▶ **WHAT THE TASK ASKS**
Would you reproduce each line below exactly, leaving every picture out?

▶ **DATA EXTRACT**
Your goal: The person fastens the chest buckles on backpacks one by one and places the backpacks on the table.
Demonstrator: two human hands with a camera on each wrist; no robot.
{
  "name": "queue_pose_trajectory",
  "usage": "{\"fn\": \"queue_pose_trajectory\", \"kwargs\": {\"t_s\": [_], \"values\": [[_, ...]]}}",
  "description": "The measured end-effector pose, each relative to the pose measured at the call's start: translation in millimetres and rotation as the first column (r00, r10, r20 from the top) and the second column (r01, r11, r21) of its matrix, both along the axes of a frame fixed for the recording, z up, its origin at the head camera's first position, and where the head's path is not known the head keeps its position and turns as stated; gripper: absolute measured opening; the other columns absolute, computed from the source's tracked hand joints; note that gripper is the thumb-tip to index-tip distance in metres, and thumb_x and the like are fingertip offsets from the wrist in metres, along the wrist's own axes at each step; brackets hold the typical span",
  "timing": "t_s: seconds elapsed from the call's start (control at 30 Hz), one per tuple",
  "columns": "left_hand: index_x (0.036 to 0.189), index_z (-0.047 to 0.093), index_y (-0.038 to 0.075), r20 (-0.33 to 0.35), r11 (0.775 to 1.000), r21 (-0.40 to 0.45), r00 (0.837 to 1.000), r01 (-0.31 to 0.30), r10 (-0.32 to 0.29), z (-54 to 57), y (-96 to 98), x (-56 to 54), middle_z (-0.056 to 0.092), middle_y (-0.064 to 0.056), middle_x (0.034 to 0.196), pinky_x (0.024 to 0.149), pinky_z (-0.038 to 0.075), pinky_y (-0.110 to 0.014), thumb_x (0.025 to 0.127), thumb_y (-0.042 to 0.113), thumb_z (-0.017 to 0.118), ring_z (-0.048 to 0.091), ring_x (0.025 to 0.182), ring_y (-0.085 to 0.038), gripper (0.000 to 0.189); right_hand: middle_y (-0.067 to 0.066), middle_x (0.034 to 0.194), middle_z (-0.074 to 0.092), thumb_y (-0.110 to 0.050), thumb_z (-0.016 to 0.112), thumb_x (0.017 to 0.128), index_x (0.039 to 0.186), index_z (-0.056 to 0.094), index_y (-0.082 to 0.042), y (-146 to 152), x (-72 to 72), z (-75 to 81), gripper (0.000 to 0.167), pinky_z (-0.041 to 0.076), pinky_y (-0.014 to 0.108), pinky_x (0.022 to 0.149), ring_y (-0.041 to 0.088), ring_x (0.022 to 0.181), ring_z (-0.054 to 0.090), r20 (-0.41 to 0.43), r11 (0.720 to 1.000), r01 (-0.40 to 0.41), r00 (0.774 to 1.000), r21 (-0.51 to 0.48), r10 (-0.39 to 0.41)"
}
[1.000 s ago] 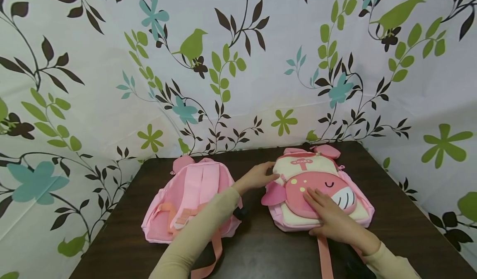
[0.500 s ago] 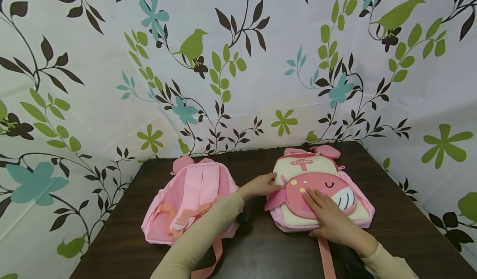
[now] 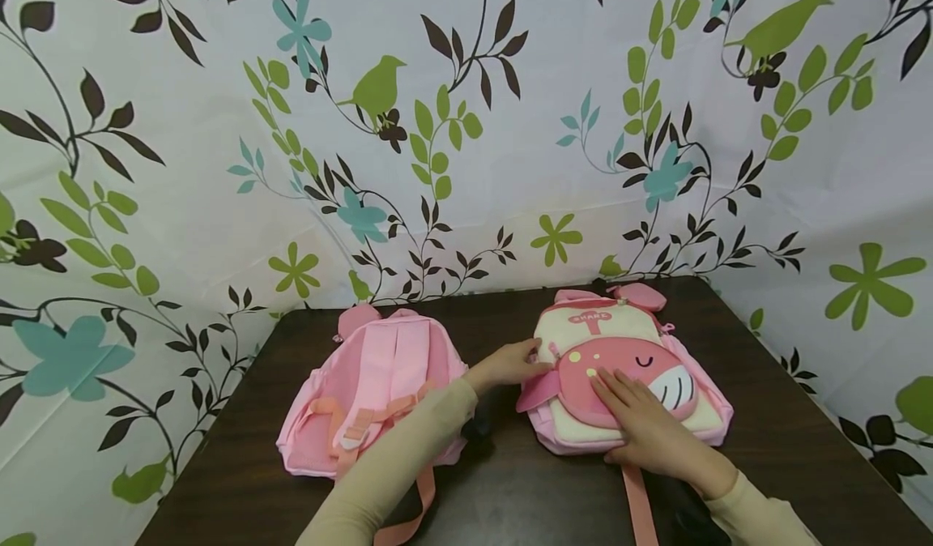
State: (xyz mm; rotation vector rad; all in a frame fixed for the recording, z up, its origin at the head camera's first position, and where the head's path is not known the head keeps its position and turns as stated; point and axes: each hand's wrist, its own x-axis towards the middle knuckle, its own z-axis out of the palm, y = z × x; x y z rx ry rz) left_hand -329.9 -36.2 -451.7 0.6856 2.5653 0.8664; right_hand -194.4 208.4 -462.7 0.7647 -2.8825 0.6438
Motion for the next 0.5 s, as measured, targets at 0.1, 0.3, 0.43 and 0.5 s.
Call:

▶ **TASK RESPONSE**
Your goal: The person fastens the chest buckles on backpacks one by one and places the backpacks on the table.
Demonstrator: two human hands with a camera on each wrist; no robot.
{
  "name": "queue_pose_trajectory",
  "usage": "{\"fn\": \"queue_pose_trajectory\", \"kwargs\": {\"t_s\": [_], \"values\": [[_, ...]]}}",
  "description": "The measured end-effector pose, each relative to the pose measured at the call's start: translation in millimetres and rotation as the first column (r00, r10, r20 from the top) and the second column (r01, r11, r21) of its matrix, both along the axes of a frame fixed for the recording, z up, its origin at the head camera's first position, and where the head's path is not known the head keeps its position and turns as stated; gripper: absolute measured opening; the other columns absolute, computed from the source's tracked hand joints; note that gripper is the thumb-tip to index-tip distance in metres, and thumb_x and the like are fingertip offsets from the wrist in metres, along the wrist's own axes at each step; brackets hold the typical span",
  "timing": "t_s: seconds elapsed from the call's start (control at 30 Hz), one per tuple",
  "columns": "left_hand: index_x (0.036 to 0.189), index_z (-0.047 to 0.093), index_y (-0.038 to 0.075), r20 (-0.33 to 0.35), r11 (0.775 to 1.000), r21 (-0.40 to 0.45), r00 (0.837 to 1.000), r01 (-0.31 to 0.30), r10 (-0.32 to 0.29), z (-54 to 57), y (-96 to 98), x (-56 to 54), middle_z (-0.056 to 0.092), middle_y (-0.064 to 0.056), middle_x (0.034 to 0.196), pinky_x (0.024 to 0.149), pinky_z (-0.038 to 0.075), pinky_y (-0.110 to 0.014), thumb_x (0.025 to 0.127), thumb_y (-0.042 to 0.113), thumb_z (-0.017 to 0.118), ring_z (-0.048 to 0.091), ring_x (0.025 to 0.182), ring_y (-0.085 to 0.038), gripper (0.000 to 0.189); right_hand: middle_y (-0.067 to 0.066), middle_x (0.034 to 0.194), middle_z (-0.074 to 0.092), thumb_y (-0.110 to 0.050), thumb_z (-0.016 to 0.112), thumb_x (0.017 to 0.128), index_x (0.039 to 0.186), index_z (-0.056 to 0.094), index_y (-0.082 to 0.042), y (-146 to 152), x (-72 to 72), z (-75 to 81), gripper (0.000 to 0.167), pinky_z (-0.041 to 0.076), pinky_y (-0.014 to 0.108), pinky_x (0.022 to 0.149), ring_y (-0.041 to 0.088), ring_x (0.022 to 0.181), ring_z (-0.054 to 0.090), r20 (-0.41 to 0.43), r11 (0.720 to 1.000), r01 (-0.40 to 0.41), r00 (0.774 to 1.000), r21 (-0.51 to 0.48), r10 (-0.39 to 0.41)"
}
[1.000 s ago] 
[0.500 s ago] 
[now] 
State: (xyz mm; rotation vector rad; all in a frame fixed for the recording, z up, its origin at the head camera's first position, and where the head's path is not known the head keeps its position and turns as stated; point and axes: each hand's wrist, its own x-axis towards the middle knuckle, its own z-axis out of the palm, y = z × x; x y z rx ry rz) left_hand -329.9 -36.2 -451.7 0.6856 2.5653 0.8664; right_hand -194.4 208.4 -462.7 0.7647 -2.8825 0.6438
Motion for the next 0.5 s, as measured, targets at 0.1, 0.3, 0.43 and 0.5 s.
Call:

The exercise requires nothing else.